BitNet Question - Do you still need enough RAM to run the models?

I assume for a 100B model you need more or 100Gigs of RAM, or does this reduce the ram requirements?

Oct 18 '24 15:10 augmentedstartups

# Download the model from Hugging Face, convert it to quantized gguf format, and build the project
python setup_env.py --hf-repo HF1BitLLM/Llama3-8B-1.58-100B-tokens -q i2_s

# Or you can manually download the model and run with local path
huggingface-cli download HF1BitLLM/Llama3-8B-1.58-100B-tokens --local-dir models/Llama3-8B-1.58-100B-tokens
python setup_env.py -md models/Llama3-8B-1.58-100B-tokens -q i2_s

I initially ran these commands on a system with 26GB of RAM, but it caused the system to crash. After adding 20GB of swap space, the process was able to continue. However, it took approximately 20 minutes to complete.

#adding swap
sudo fallocate -l 20G /swapfile
sudo chmod 600 /swapfile
sudo mkswap /swapfile
sudo swapon /swapfile

Currently running on low resources (3.9Gb RAM, 17% CPU)

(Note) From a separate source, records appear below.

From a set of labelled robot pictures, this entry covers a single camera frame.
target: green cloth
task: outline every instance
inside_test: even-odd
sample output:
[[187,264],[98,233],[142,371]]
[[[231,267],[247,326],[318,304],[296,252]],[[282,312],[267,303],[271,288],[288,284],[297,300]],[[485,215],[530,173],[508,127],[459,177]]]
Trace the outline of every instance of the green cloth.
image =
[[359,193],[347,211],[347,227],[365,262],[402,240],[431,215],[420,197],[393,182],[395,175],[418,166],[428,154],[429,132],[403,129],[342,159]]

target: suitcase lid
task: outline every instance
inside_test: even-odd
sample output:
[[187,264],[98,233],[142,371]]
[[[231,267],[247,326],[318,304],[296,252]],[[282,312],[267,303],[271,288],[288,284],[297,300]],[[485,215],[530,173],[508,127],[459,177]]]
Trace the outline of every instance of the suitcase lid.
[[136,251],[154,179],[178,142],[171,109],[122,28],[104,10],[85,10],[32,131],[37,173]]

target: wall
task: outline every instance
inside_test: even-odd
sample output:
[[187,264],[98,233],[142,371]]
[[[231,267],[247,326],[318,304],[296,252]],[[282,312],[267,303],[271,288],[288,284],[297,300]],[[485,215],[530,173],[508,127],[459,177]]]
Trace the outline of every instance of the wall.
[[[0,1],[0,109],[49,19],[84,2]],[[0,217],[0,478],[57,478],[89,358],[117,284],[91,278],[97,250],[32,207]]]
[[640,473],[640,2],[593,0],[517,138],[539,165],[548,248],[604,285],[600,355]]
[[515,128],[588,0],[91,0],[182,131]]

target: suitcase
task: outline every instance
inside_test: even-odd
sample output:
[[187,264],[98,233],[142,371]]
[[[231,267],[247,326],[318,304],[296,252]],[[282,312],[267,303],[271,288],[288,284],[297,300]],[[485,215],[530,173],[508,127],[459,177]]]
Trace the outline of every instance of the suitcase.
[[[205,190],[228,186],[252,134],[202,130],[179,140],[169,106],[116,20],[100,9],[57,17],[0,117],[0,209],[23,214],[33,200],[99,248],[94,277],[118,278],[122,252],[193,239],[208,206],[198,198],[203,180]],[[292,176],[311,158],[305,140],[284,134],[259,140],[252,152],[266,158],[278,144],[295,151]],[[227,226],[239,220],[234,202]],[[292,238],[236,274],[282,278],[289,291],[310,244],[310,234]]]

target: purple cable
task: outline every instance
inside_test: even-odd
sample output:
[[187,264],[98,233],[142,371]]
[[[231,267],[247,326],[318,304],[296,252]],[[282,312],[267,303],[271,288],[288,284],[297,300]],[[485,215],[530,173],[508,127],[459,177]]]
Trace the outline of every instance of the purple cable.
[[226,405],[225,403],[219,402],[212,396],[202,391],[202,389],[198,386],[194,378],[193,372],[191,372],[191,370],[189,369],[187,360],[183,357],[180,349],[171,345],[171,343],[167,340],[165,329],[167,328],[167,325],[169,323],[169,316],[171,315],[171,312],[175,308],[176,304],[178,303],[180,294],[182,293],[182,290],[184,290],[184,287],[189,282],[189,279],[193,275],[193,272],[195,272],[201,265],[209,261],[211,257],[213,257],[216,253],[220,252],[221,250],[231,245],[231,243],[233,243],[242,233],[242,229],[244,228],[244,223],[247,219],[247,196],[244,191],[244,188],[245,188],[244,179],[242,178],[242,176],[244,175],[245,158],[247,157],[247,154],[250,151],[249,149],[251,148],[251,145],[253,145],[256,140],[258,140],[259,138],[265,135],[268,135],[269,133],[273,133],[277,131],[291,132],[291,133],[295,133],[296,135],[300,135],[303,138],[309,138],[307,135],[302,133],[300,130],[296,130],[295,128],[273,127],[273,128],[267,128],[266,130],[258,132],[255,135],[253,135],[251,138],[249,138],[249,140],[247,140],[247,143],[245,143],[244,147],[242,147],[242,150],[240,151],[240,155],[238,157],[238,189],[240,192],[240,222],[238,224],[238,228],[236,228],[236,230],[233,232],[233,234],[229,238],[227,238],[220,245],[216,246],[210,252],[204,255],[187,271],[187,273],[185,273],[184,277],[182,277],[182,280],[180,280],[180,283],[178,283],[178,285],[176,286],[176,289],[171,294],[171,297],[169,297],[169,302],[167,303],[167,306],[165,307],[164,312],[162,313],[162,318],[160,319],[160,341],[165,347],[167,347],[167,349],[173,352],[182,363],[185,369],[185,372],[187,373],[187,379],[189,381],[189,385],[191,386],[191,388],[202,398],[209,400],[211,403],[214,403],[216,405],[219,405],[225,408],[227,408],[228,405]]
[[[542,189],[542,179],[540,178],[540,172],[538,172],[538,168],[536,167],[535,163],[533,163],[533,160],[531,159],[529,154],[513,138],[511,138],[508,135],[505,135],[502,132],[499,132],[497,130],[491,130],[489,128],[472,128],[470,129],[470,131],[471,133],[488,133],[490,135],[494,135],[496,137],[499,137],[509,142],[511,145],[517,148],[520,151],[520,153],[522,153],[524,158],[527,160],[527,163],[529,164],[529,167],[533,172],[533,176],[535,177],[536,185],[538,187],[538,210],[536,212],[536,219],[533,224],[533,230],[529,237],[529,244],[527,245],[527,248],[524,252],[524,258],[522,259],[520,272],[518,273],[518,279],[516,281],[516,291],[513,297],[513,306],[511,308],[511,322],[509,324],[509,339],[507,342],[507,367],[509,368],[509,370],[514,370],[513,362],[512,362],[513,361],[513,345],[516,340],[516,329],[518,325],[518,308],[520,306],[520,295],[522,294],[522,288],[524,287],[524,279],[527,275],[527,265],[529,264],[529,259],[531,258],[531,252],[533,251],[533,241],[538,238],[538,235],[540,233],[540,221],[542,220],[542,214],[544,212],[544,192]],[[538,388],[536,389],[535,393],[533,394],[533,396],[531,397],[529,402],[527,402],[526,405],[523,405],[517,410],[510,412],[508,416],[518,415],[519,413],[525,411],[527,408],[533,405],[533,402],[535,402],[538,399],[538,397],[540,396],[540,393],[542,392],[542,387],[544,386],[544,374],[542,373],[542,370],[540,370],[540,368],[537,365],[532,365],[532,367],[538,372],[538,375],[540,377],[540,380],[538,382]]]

Oct 18 '24 20:10 halak0013

I allocated 20 GB of ram + 20 GB of swap file for my WSL2 (I run on WSL2).

Oct 19 '24 13:10 avcode-exe

Thanks for the question. In the model conversion phase of the demo, large RAM is still needed. The inference stage will required much less memory and it should be most users' scenario.

Oct 20 '24 02:10 sd983527

Please try with the latest model on HF. https://huggingface.co/microsoft/bitnet-b1.58-2B-4T-gguf

Apr 17 '25 07:04 sd983527